Interesting. Not earth shattering.


----------



## donnaTKD (Jul 21, 2014)

thankyou for the enlightenment


----------



## PhotonGuy (Jul 22, 2014)

This goes to show that young people can be very bright, and can do great things.


----------



## ballen0351 (Jul 22, 2014)

granfire said:


> The young lady made a stunning discovery, even the experts didn't know, it seems.



Not exactly true her father did this same experiment and wrote a paper on it back in 2011  There have been lots of research on these pest fish in FLA.
https://www.loxahatcheeriver.org/pdf/Jud_et_al._2011_Estuarine_Lionfish.pdf
Outreach: Layman Lab at FIU


----------



## PhotonGuy (Jun 4, 2015)

So does anybody know it Lionfish is tasty?


----------



## Dirty Dog (Jun 4, 2015)

PhotonGuy said:


> So does anybody know it Lionfish is tasty?



Yes, they are. There are places all over the Caribbean that serve it. Lionfish don't take a hook, so they have to be speared. I hope nobody tries to net them, since doing so would utterly destroy the reefs. 
Personally, I generally leave them where I shoot them, for the other fish to eat. Since they're an invasive species, this is one way to teach the local critters that they're edible. This has met with some success, with predators initially being observed following divers to be fed, then sometimes actually taking the lionfish directly from the spear, and more recently actually hunting the lionfish on their own.


----------



## Xue Sheng (Jun 4, 2015)

EEK!!!

You mean one of these


----------



## Dirty Dog (Jun 4, 2015)

One of these...

 

This qualifies as a "good" lionfish, because I've put a spear through it.


----------



## PhotonGuy (Jun 4, 2015)

Dirty Dog said:


> One of these...
> 
> View attachment 19331
> 
> This qualifies as a "good" lionfish, because I've put a spear through it.


Some people might be really turned off by it. There have been people who've gotten offended just by the discussion of such stuff without the images.


----------



## Blindside (Jun 4, 2015)

People are offended by fishing?  That they are offended by talk about a common hobby isn't really my problem.


----------



## PhotonGuy (Jun 4, 2015)

Blindside said:


> People are offended by fishing?  That they are offended by talk about a common hobby isn't really my problem.


People here have been offended by hunting and you will notice that lots of people who are anti-hunting are also anti-fishing, after all, they're much the same thing except fishing is done in the water, usually with a rod or net.


----------



## Dirty Dog (Jun 4, 2015)

PhotonGuy said:


> Some people might be really turned off by it.
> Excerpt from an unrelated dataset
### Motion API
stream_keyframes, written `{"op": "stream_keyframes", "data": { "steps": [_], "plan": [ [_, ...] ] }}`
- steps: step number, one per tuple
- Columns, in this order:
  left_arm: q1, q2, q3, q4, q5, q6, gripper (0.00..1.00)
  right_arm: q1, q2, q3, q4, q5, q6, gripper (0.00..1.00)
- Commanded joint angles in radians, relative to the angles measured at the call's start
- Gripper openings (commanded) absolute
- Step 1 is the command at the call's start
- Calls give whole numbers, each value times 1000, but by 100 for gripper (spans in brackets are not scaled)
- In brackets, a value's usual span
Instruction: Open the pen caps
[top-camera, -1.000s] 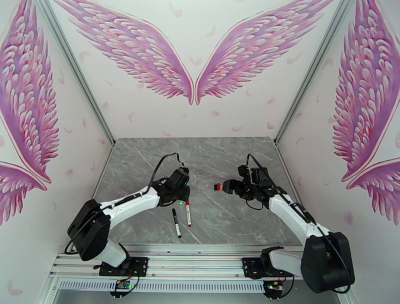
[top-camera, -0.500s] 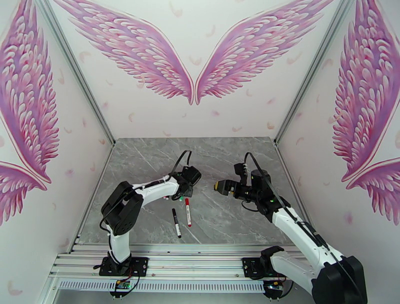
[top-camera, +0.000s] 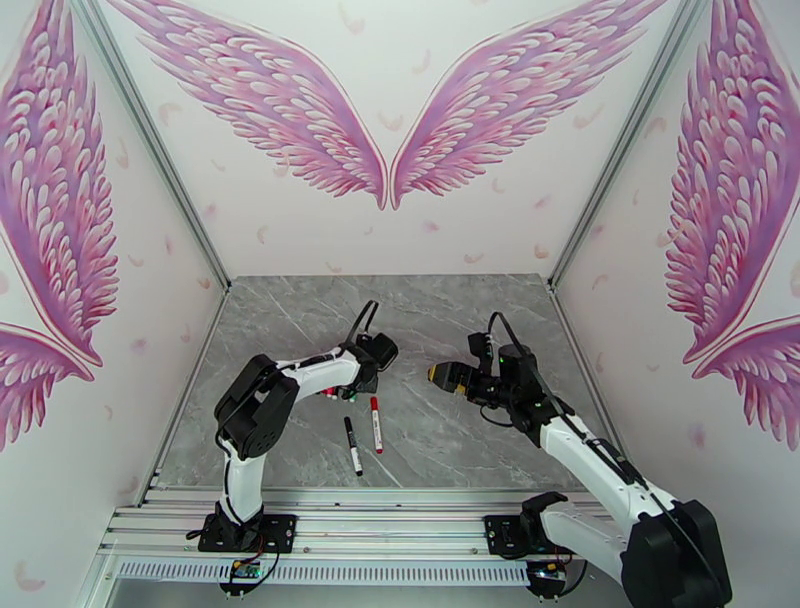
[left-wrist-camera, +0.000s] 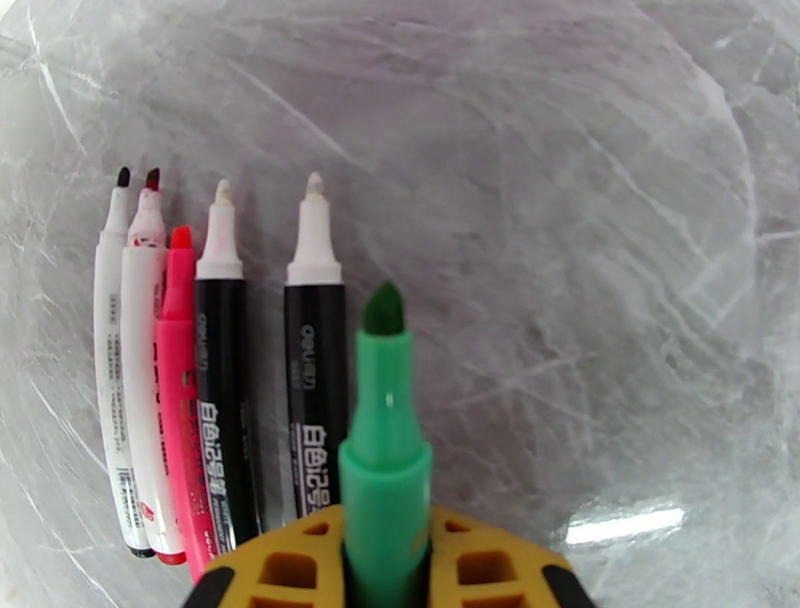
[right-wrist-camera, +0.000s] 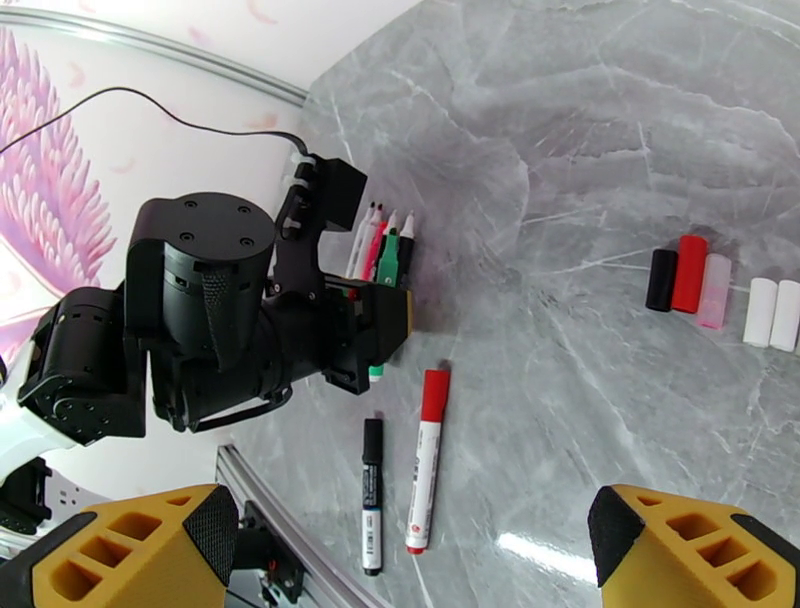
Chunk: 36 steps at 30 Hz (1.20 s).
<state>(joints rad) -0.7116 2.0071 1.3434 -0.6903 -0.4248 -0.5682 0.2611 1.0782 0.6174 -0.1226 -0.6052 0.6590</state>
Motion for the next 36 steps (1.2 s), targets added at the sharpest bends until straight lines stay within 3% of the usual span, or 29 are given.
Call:
{"op": "stream_keyframes", "data": {
  "steps": [1, 14, 20, 27, 36],
  "plan": [
    [4, 25, 28, -6, -32, 2, 17, 7, 1, -8, 12, -15, 16, 99],
    [20, 27, 36, -18, -51, 11, 34, 9, 15, -5, 5, -17, 19, 99],
    [20, -12, 46, -46, -65, 15, 35, 8, 30, -1, 5, -35, 17, 99],
    [17, -154, -45, -38, 29, -20, 34, 50, 45, 20, -37, -18, -31, 99],
    [-13, -399, -317, -15, 181, -180, 36, 163, 74, 74, -99, 52, -105, 99]
  ]
}}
There have been people who've gotten offended just by the discussion of such stuff without the images.



If anyone is offended by efforts to control an invasive, destructive species, in waters in which they have NEVER naturally lived, then that would really be their problem. 
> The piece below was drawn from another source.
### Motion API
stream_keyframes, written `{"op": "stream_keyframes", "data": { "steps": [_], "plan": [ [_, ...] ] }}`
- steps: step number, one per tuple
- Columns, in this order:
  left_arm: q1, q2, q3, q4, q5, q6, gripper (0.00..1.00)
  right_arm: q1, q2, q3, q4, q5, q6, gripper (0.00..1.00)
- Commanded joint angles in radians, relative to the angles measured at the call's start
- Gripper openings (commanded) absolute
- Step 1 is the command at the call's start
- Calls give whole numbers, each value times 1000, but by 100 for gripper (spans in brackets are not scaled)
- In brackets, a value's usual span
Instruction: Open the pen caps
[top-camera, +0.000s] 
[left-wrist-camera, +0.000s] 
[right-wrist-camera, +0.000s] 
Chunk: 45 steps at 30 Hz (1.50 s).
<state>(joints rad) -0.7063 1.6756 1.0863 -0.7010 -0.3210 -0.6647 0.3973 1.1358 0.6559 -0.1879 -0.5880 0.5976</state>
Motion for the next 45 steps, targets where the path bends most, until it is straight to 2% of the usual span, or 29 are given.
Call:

Rational people recognize the difference between that, and shooting a specimen of an endangered species that has been conditioned not the fear man, in a fenced area. 


Sent from an old fashioned 300 baud acoustic modem by whistling into the handset. Not TapaTalk. Really.


----------



## PhotonGuy (Jun 4, 2015)

Dirty Dog said:


> If anyone is offended by efforts to control an invasive, destructive species, in waters in which they have NEVER naturally lived, then that would really be their problem.
> 
> Rational people recognize the difference between that, and shooting a specimen of an endangered species that has been conditioned not the fear man, in a fenced area.
> 
> ...


A responsible hunter does not shoot endangered species. When a species is endangered than there are controls put in place where hunting of that species is not allowed. And hunting is not the killing of animals that have been conditioned not to fear man and that are in fenced areas, that would be more along the lines of farming and slaughtering. And there are land animals that can be just as destrictive as certain fish species.


----------



## Xue Sheng (Jun 5, 2015)

PhotonGuy said:


> A responsible hunter does not shoot endangered species. When a species is endangered than there are controls put in place where hunting of that species is not allowed. And hunting is not the killing of animals that have been conditioned not to fear man and that are in fenced areas, that would be more along the lines of farming and slaughtering. And there are land animals that can be just as destrictive as certain fish species.



Did you read and/or do you understand what Dirty Dog posted? Because that post says you didn't or don't.


----------